* WHAT THE TASK ASKS: Exactly how many lines below mention "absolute"? Answer with that number alone.

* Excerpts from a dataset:

════════════════════

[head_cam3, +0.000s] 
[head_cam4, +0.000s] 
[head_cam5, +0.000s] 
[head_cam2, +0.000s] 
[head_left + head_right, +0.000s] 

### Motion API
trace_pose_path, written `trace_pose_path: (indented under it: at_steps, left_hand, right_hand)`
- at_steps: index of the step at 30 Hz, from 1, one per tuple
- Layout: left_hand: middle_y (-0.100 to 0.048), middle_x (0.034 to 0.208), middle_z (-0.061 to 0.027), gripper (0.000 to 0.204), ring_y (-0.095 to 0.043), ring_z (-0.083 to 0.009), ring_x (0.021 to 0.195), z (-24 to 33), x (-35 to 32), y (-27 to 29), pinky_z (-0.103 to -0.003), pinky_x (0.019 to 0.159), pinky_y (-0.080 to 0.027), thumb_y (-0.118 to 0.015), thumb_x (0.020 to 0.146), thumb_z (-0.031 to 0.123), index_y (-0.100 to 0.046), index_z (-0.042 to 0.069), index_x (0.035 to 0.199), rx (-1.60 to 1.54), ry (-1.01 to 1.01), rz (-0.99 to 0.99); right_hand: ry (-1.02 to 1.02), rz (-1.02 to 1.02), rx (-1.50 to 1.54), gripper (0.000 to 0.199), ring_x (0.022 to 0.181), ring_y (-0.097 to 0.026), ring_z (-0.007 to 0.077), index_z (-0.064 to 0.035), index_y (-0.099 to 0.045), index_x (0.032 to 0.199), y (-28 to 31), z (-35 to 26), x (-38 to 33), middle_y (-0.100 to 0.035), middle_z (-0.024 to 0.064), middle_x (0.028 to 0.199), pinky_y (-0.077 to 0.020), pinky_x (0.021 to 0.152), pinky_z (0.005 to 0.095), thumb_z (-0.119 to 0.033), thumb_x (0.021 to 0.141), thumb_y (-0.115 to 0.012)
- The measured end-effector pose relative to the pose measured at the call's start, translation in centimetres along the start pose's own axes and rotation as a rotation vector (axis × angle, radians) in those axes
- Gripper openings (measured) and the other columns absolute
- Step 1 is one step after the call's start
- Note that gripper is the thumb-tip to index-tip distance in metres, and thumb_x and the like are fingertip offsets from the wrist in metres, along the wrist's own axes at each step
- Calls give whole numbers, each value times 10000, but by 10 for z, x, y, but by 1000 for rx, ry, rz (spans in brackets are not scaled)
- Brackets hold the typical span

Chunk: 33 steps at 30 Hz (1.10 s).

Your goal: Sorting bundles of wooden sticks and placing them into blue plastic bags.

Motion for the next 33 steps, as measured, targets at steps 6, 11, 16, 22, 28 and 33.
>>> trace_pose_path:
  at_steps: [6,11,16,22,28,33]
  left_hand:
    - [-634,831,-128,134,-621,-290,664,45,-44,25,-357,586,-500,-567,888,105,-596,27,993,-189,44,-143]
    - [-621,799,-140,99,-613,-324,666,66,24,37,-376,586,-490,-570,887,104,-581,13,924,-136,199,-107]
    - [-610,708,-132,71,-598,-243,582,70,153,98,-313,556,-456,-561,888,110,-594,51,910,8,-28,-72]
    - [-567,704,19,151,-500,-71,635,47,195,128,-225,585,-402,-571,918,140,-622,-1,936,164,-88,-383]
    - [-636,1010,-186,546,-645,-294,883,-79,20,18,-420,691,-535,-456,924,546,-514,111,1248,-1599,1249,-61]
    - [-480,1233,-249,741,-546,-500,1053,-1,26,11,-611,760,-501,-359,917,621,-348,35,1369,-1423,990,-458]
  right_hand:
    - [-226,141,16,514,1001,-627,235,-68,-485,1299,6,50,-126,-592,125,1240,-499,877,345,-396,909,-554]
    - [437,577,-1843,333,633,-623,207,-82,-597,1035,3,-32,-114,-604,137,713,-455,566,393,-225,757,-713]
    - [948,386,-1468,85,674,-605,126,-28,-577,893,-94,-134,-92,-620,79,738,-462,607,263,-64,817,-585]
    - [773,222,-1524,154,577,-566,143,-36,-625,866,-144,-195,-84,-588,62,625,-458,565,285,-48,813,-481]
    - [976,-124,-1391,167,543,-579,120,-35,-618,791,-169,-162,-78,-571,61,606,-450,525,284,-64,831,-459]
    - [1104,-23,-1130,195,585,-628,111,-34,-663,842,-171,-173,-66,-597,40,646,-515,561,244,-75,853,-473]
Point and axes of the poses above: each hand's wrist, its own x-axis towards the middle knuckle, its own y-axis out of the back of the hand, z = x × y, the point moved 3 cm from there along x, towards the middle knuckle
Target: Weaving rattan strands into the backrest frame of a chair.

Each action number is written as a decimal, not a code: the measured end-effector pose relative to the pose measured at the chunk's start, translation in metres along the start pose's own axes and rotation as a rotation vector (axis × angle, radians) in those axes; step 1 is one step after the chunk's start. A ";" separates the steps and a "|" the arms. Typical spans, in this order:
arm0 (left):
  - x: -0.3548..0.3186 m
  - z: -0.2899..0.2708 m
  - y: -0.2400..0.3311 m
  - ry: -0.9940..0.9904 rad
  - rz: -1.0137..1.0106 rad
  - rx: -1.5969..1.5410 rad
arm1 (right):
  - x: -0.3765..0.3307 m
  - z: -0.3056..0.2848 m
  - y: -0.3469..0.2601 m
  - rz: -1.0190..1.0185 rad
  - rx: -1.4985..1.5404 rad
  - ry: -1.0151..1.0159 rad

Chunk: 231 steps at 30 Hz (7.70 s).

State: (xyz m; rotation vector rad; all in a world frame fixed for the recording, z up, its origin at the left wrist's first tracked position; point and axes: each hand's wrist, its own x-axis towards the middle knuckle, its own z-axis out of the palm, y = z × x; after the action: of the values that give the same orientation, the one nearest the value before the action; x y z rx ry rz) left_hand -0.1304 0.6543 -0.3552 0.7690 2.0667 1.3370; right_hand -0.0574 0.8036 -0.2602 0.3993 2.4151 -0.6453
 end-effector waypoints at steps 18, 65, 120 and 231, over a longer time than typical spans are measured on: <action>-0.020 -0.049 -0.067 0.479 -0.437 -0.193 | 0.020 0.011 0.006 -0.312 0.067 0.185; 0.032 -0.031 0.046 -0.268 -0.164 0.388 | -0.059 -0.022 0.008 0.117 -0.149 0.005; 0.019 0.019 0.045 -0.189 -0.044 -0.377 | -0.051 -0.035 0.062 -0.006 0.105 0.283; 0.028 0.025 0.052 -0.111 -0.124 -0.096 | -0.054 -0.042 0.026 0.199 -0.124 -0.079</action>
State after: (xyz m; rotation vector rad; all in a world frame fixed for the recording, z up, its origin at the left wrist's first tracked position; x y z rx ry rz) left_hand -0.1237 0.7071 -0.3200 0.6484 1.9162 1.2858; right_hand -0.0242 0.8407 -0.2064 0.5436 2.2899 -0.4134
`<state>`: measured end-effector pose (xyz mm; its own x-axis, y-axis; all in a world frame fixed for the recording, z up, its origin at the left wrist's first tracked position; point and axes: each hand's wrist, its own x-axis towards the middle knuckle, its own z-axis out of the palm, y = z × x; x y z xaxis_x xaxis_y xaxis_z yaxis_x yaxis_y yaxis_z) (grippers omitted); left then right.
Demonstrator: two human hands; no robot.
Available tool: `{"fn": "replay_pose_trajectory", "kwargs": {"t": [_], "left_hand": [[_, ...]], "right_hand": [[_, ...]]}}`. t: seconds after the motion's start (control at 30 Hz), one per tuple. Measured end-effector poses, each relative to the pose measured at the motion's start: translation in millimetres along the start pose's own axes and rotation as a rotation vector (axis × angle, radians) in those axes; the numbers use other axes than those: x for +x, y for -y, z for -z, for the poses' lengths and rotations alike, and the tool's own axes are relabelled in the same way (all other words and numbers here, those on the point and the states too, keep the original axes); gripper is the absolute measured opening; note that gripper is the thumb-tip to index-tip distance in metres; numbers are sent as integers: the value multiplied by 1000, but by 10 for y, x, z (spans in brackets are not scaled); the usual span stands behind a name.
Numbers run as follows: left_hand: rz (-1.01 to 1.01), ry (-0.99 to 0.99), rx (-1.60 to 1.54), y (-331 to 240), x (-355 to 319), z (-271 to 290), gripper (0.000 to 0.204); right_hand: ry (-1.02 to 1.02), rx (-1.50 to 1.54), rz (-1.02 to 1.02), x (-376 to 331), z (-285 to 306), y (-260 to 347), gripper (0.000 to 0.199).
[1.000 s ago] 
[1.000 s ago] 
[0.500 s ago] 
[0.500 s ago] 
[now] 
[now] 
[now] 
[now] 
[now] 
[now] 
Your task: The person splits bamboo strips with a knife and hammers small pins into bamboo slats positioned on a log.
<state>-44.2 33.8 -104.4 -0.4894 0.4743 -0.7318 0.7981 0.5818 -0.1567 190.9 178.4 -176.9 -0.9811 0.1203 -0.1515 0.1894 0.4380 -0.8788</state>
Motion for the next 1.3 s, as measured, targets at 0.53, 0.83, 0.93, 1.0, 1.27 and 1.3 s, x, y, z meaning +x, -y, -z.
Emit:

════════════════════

* YOUR RESPONSE: 2